Wood: I think there’s this sense that if everybody’s in one big community, you have visibility. And that right now some of the competitors that have sprung up to Facebook or Twitter are small communities that seem to end up getting real toxic. How do you avoid, or can you, or do you even want to avoid creating a whole bunch of small communities that are their own echo chambers?
Kazemi: Something I like to point to, to give an example, is I’m an Iranian American. And I can’t stop people from meeting in a basement somewhere and talking about how Iranian Americans should be stripped of our citizenship due to being terrorists or something like that. I think providing these private [online] spaces allows people a space to imagine a better world. And to people who want me [or other Iranian Americans] gone, maybe a better world looks like one without me in it. And I don’t like that. But [a private online community] also gives me the space to imagine my own better world with my people. And then we can take that out into the public and test these ideas.

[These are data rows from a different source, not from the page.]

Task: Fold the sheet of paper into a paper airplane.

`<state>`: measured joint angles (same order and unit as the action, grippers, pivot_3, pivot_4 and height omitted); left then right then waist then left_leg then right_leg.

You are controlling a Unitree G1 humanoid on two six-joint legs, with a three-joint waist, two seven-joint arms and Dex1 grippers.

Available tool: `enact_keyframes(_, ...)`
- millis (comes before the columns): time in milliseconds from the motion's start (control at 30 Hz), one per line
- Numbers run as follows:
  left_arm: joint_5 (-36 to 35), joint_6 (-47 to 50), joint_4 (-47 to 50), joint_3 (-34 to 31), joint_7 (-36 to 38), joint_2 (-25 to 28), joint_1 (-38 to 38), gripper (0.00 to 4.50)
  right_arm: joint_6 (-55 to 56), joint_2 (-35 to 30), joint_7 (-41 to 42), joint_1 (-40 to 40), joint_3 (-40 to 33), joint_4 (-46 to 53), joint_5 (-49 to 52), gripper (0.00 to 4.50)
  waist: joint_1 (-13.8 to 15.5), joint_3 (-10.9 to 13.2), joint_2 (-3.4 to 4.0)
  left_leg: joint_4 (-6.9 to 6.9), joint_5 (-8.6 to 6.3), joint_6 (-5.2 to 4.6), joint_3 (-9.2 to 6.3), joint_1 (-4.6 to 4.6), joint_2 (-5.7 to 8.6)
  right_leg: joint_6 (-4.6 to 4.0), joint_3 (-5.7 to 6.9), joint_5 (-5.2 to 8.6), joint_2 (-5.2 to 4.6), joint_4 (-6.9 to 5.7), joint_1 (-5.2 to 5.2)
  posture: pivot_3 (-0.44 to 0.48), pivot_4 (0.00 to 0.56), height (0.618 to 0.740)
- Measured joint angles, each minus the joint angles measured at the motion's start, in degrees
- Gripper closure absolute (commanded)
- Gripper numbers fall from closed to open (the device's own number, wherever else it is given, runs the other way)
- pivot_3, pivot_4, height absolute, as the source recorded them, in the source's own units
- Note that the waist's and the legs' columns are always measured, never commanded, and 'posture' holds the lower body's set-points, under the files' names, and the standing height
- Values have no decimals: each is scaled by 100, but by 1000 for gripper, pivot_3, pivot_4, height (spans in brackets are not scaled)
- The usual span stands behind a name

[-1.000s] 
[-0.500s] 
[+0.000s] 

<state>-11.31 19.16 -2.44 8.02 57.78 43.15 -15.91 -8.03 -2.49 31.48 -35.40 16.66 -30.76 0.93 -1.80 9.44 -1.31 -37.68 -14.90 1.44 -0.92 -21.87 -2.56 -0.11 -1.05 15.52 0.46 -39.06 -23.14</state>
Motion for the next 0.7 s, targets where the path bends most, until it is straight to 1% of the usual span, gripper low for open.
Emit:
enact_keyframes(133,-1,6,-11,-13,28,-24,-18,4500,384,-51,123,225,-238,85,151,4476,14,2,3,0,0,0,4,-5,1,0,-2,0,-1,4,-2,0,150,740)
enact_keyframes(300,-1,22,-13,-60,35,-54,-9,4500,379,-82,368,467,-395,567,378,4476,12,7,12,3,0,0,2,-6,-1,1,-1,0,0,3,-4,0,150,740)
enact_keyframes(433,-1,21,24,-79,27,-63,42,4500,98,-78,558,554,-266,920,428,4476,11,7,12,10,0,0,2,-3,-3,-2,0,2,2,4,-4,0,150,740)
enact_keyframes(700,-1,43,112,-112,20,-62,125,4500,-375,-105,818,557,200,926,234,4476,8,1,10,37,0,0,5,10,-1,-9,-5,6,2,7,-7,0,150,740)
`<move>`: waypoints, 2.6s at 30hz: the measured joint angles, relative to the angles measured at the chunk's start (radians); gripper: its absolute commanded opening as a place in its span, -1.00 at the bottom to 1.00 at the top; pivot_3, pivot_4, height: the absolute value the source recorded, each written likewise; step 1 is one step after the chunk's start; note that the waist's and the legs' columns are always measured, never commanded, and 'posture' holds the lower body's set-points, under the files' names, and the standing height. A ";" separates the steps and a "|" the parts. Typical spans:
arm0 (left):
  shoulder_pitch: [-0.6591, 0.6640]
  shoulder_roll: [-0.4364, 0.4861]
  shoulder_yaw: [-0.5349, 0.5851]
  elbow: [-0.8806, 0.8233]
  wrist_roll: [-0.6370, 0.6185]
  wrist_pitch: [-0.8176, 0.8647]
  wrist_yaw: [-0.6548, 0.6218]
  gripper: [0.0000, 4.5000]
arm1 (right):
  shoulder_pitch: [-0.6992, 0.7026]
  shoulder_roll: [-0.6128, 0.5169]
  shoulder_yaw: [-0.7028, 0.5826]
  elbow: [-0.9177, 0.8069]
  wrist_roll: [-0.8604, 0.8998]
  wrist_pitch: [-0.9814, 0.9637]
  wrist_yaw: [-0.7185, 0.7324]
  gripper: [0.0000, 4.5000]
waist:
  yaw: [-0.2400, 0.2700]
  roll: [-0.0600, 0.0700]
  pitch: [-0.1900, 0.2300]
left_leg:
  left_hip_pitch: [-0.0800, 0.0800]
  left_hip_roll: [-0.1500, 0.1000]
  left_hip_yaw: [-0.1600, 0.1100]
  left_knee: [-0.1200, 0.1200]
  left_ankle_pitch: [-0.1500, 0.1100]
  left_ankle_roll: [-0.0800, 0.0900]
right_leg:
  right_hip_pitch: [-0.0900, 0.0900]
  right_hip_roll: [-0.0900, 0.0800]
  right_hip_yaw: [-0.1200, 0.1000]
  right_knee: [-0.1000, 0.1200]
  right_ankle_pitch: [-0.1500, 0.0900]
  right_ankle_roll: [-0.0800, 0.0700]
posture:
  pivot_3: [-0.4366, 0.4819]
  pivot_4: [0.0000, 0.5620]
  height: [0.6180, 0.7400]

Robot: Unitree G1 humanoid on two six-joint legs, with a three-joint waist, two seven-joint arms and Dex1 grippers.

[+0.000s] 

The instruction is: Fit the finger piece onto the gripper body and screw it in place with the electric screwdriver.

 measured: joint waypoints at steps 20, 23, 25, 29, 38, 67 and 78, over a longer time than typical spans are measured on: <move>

Related links: more insight from Molly Wood
Kazemi’s idea reminds me so much of the internet that I grew up with, which was a motley collection of bulletin boards and then-blogs that you could just put your own thing out there and no gatekeepers could control you. And you’d run your own email server so no big company could spy on you. It’s nice to think that that kind of ethos is still alive and kicking.
Also, some research from our friends at Edison Research back in March showed that people are leaving Facebook by the millions, even if they’re not leaving social media specifically. So maybe they really do want an alternative that could be like a site created by you, helpful friend with programming skills!
I’m just in the mood for a little idealism right now, folks. You understand.